# Why Is It That....



## Adam RRS (May 25, 2006)

....you dont allow long term, well known and respected forum members to have any form of chat in the for sale section, but if some numpty joins the forum, does 1 post for the sake of free advertising and making themselves money thats perfectly ok?!?

viewtopic.php?f=15&t=130849

This isnt ebay!


----------



## Jae (May 6, 2002)

Thinking about re-introducing the minimum User posts again to remove this.

Jae


----------



## kmpowell (May 6, 2002)

Jae said:


> Thinking about re-introducing the minimum User posts again to remove this.
> 
> Jae


Jae, that is pointless - a person will just post random crap through the site to get their count up.

Personally I don't see an issue with the no' plate post. If nobody is interested then they won't buy and the post will drop of the page. It's TT related and fairly reasonably priced. Why does it make him a numpty?!?

Adam the 'no chat' rule has worked brilliantly and the For Sale section is now as clean and usable as ever. No pointless "good luck with the sale" posts that bumps users posts (sending others further down the page), and no 'chat' either which gives people a fair crack of a sale and stops topics being dragged off the sale or arguments breaking out. The 'no chat' rule will not be dropped, that's for sure. Out of the hundreds of users only 2 or 3 people moaned about the 'no chat' rule and that was because they were the people who liked to chat! Everybody else has just accepted it because they have seen that it works.
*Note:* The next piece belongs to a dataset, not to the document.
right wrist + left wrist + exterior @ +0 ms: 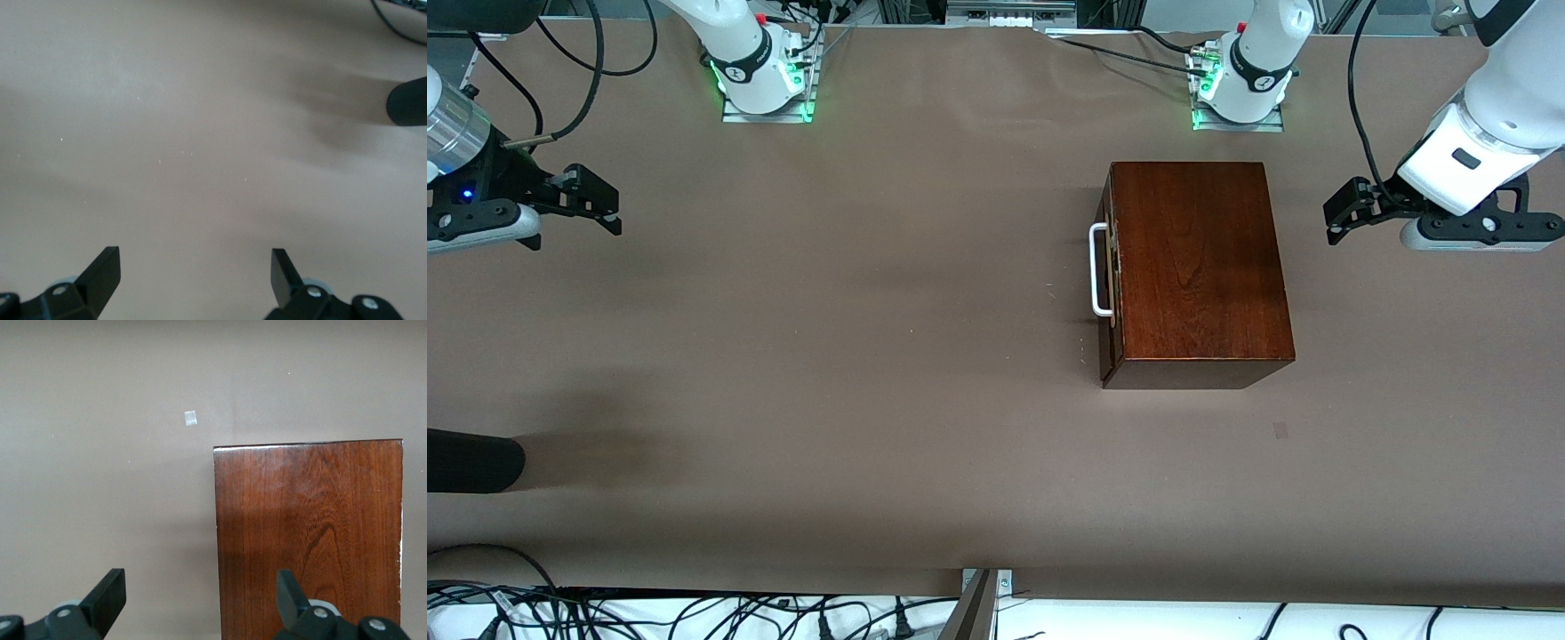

IMO you're just moaning/picking for the sake of it Adam (again!), why do I have to repeat the reason to you over and over again!?! :?


----------



## Adam RRS (May 25, 2006)

kmpowell said:


> IMO you're just moaning/picking for the sake of it Adam (again!), why do I have to repeat the reason to you over and over again!?! :?


Sorry Kevin, maybe I shouldnt have mentioned the no chat rule as tbh, I do see the point in it and it does improve the forum.... but I dont think I am kicking up for nothing... Do you think its right that people join up the forum simply to advertise for free?

IMO every new member should have to post first in the newbie section to introduce themselves before they can post anywhere else, or at least have a minimum post count.

Most 'traders' cant be bothered to raise their post count to advertise so they'll go on ebay with any luck.


----------



## jutty (Aug 28, 2006)

you should have to be a member for a certain while...say 1 month or more and a post count of 50 or something so people are fimilar with you, before you start exchanging £900


----------



## kmpowell (May 6, 2002)

Whilst we accept the sentiment behind the 'minimum post' thing, it's a lot harder to put into practice. We used to have a minimum post rule, however people just posted random things elsewhere throughout the site. You may think that they won't bother, but trust me they do.


----------



## southTT (Feb 5, 2008)

Why do certain members f and blind on a post where you were active get away with a warning, when you and yours delete/censor posts when us established members get our posts locked?
yours enquiringley
jon


----------



## Nem (Feb 14, 2005)

southTT said:


> Why do certain members f and blind on a post where you were active get away with a warning, when you and yours delete/censor posts when us established members get our posts locked?
> yours enquiringley
> jon


I've actually just been looking at the posts you are referring to, so you enquiry hasn't gone unnoticed.

Nick


----------